即座に私の顔は羞恥に固まってそんな私を見た蘭ちゃんは、口端を上げて「またなぁ」と手をヒラヒラとさせた。





「竜ちゃん」
「んー?」

いつの間にか雨は止んでいて、水溜まりになった地面を避けるように夜道を歩いていく。竜ちゃんはとっくに分かっているかもしれないけれど、今が暗くて良かったと思えるくらいに未だ顔は熱を帯びたままだった。

「蘭ちゃんて…外国人だったりする?」
「ハ?」
「あ、いやっなんていうか、その…スキンシップ多いからさ!何か外国とかの類かと…ぉ?」
「馬鹿じゃん。俺も兄ちゃんもどう見ても日本人だろ」
「で、ですよねー」

そりゃそうだよね。昔から一緒にいてそんなこと分かりきっているのに。竜ちゃんは片眉を下げて呆れていた。

「じゃあ、えっと…蘭ちゃんは私のことからかってるのかな。私の反応見て楽しそうっていうか余裕っぷりにモヤモヤするというか」
「……はぁぁ」
「ゴメン!弟に兄のことなんて聞いて!」

私の言葉に大層なため息をついた竜ちゃんは少し考えているようだった。
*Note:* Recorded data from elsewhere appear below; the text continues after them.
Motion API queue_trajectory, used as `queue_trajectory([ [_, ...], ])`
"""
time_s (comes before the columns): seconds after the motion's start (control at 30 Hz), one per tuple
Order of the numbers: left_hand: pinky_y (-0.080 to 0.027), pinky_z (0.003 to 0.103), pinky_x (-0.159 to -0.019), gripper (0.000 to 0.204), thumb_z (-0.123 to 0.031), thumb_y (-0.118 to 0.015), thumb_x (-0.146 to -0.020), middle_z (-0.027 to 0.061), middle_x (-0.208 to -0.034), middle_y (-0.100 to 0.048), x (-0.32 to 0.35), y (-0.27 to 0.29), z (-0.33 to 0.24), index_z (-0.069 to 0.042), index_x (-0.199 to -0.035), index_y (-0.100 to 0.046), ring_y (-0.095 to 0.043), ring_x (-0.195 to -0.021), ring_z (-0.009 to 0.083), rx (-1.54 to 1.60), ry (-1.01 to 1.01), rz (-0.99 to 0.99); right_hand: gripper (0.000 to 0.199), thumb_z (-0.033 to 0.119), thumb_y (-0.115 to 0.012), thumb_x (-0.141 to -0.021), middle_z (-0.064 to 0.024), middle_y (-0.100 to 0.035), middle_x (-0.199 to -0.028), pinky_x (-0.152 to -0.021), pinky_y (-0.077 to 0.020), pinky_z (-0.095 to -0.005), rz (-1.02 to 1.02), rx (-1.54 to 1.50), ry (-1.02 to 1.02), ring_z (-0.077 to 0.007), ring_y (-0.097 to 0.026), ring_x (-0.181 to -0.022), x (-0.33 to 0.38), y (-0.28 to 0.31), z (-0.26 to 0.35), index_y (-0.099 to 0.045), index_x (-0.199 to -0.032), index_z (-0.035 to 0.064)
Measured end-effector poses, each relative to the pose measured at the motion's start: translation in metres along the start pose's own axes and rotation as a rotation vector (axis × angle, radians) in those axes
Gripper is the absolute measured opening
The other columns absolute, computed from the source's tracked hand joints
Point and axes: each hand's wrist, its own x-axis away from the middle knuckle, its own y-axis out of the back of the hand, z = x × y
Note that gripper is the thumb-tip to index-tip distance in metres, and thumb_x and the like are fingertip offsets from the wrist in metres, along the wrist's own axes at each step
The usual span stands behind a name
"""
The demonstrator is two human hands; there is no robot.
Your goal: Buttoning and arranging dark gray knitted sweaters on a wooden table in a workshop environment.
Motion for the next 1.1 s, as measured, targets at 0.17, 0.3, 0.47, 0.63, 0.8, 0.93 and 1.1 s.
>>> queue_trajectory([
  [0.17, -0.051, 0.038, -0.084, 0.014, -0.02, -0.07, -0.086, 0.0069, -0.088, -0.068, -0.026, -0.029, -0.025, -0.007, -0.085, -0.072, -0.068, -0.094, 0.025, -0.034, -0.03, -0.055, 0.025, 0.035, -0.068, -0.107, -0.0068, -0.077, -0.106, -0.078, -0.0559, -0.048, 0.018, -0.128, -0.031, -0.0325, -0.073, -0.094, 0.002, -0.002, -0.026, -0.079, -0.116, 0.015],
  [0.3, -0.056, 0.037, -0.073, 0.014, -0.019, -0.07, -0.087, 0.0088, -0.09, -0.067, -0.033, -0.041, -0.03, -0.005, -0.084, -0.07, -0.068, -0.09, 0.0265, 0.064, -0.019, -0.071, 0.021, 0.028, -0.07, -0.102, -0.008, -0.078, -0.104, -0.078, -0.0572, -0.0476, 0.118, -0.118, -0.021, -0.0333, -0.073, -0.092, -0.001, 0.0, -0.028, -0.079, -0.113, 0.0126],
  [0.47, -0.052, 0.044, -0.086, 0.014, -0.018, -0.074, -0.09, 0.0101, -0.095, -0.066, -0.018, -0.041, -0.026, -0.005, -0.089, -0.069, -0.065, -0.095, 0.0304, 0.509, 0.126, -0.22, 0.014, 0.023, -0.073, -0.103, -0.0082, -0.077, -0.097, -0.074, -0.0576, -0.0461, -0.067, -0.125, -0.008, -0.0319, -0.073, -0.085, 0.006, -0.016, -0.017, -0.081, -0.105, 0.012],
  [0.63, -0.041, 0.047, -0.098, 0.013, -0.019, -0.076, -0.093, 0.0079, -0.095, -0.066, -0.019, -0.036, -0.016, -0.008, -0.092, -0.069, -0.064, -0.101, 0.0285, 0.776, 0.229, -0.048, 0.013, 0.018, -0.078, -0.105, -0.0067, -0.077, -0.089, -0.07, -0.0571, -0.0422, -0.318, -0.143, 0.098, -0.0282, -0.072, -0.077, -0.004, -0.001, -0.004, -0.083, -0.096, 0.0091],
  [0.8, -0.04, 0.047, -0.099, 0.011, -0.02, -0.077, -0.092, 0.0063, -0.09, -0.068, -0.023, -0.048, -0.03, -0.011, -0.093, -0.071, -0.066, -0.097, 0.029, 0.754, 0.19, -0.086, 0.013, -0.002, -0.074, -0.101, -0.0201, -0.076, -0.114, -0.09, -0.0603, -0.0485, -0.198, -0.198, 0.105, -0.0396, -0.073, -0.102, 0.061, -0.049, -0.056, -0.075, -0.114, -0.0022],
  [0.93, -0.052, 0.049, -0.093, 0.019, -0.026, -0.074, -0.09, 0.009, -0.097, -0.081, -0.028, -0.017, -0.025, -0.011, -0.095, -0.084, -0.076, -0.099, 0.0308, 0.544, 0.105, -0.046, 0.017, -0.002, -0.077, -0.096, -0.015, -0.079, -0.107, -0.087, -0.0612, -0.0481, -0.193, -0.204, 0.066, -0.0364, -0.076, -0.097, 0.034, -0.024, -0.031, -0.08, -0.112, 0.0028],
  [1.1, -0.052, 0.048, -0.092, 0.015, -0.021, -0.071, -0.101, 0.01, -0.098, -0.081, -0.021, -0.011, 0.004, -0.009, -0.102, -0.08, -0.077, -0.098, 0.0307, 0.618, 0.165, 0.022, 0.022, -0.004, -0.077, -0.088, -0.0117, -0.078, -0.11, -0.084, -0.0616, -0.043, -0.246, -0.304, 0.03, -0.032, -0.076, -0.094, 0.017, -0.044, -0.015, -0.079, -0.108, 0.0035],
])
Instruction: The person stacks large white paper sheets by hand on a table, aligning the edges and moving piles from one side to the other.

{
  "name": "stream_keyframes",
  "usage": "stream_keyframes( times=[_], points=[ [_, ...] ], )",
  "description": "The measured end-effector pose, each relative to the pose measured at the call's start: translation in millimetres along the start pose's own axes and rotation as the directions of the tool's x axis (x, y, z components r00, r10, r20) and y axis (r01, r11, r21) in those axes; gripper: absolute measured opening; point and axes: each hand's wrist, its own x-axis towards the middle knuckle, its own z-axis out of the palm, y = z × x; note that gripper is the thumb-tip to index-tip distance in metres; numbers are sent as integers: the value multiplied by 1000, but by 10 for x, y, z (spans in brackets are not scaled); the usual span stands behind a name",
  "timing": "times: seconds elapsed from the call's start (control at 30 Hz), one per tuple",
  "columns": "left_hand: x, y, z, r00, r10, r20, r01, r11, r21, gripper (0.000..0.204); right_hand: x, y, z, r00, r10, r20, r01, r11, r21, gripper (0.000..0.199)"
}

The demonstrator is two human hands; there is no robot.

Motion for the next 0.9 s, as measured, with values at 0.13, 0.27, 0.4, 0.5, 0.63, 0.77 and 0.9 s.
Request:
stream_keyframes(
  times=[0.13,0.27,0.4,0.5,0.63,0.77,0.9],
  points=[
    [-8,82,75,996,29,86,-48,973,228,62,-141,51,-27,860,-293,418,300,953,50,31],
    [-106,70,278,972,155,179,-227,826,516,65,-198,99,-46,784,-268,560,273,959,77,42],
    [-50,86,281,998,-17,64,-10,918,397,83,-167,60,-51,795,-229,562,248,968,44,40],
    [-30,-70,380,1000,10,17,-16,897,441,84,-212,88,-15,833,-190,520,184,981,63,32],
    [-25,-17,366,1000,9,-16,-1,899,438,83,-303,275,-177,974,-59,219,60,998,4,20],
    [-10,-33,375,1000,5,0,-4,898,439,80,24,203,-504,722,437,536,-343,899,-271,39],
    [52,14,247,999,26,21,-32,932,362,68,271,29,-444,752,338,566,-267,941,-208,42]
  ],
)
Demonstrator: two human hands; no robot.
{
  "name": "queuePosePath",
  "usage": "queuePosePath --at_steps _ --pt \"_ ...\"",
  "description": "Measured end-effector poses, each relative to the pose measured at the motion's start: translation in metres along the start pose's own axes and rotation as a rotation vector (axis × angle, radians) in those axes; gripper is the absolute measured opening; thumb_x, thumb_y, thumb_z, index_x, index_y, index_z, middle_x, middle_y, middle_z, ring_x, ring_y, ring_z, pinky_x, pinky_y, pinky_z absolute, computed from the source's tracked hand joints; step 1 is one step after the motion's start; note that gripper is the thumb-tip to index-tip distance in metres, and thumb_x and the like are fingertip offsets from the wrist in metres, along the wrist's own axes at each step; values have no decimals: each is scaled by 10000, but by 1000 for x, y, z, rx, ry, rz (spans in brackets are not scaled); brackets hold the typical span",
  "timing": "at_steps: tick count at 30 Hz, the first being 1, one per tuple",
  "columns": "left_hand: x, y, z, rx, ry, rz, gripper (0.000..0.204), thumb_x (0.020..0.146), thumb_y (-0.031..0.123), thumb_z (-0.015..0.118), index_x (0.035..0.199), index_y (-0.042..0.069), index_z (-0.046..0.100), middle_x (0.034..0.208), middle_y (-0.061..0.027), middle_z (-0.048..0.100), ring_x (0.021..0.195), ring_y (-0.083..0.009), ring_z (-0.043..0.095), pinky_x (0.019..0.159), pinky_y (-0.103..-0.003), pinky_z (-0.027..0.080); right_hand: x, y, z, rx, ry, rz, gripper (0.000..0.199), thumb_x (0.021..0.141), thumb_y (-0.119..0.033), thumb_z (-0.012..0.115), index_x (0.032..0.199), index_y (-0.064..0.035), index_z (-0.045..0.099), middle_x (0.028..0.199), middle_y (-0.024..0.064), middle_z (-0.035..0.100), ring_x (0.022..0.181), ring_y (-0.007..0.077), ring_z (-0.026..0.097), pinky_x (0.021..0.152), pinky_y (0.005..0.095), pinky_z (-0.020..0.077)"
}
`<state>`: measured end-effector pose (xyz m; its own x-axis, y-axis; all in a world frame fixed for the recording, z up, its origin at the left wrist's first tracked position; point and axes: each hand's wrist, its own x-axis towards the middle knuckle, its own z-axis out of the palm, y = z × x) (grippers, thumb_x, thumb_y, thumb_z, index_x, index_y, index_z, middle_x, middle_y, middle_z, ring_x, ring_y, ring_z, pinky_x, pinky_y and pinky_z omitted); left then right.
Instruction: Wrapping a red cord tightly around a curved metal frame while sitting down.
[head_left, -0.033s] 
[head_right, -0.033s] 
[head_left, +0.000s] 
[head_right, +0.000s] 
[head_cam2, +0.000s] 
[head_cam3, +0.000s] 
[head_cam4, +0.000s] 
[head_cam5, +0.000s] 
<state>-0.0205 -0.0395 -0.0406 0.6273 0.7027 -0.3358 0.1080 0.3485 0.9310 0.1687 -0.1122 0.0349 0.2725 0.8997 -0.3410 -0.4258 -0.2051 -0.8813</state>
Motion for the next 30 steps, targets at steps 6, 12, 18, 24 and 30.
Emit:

この間の空気にいたたまれなくなってしまって、話を変えようかと思った矢先に竜ちゃんは口を開いた。

「…別に兄ちゃん余裕なんかじゃないと思うけど?」
「へ?」
「反応を楽しんでるってのは分かる。兄ちゃんそういう人だし。でもまぁ……うん。お前を別に傷付けようとしたりしてる訳じゃねぇと思うから」
「それは、分かるんだけど…」

やっぱり兄弟。私なんかよりお互いの事を余っ程深く知っている。一人っ子の私には考えても分からない何かがあるのだろう。でも竜ちゃんがそうは言ってくれてもまだ私の心のモヤつきは残ったままだった。

「じゃー聞くけどさ、なまえが兄ちゃんといるとき何で俺がいつもいねぇのかとか考えたことねェの?」
「…え?」
「あーもうこれ以上はやめとく。兄ちゃんに怒られんの俺だし。っつかお前っちここじゃん。風邪引くなよ」
「あ、ありがとう」

「後は本人に聞けば教えてくれんじゃね?」と竜ちゃんは言って帰っていく。私は暫くその場に佇んでいて蘭ちゃんのことばかりを考えていた。竜ちゃんが言っていた言葉と蘭ちゃんの仕草なんかがぐるぐると頭の中に繰り返し流れて来て、勝手に蘭ちゃんの気持ちを想像してしまう。携帯を開いて蘭ちゃんの電話番号を出しては消して、出しては消して。なかなか発信ボタンを押せない。


なんて、聞いたらいいんだろ?


私が蘭ちゃんの気持ちを聞くまで、あと−−時間後。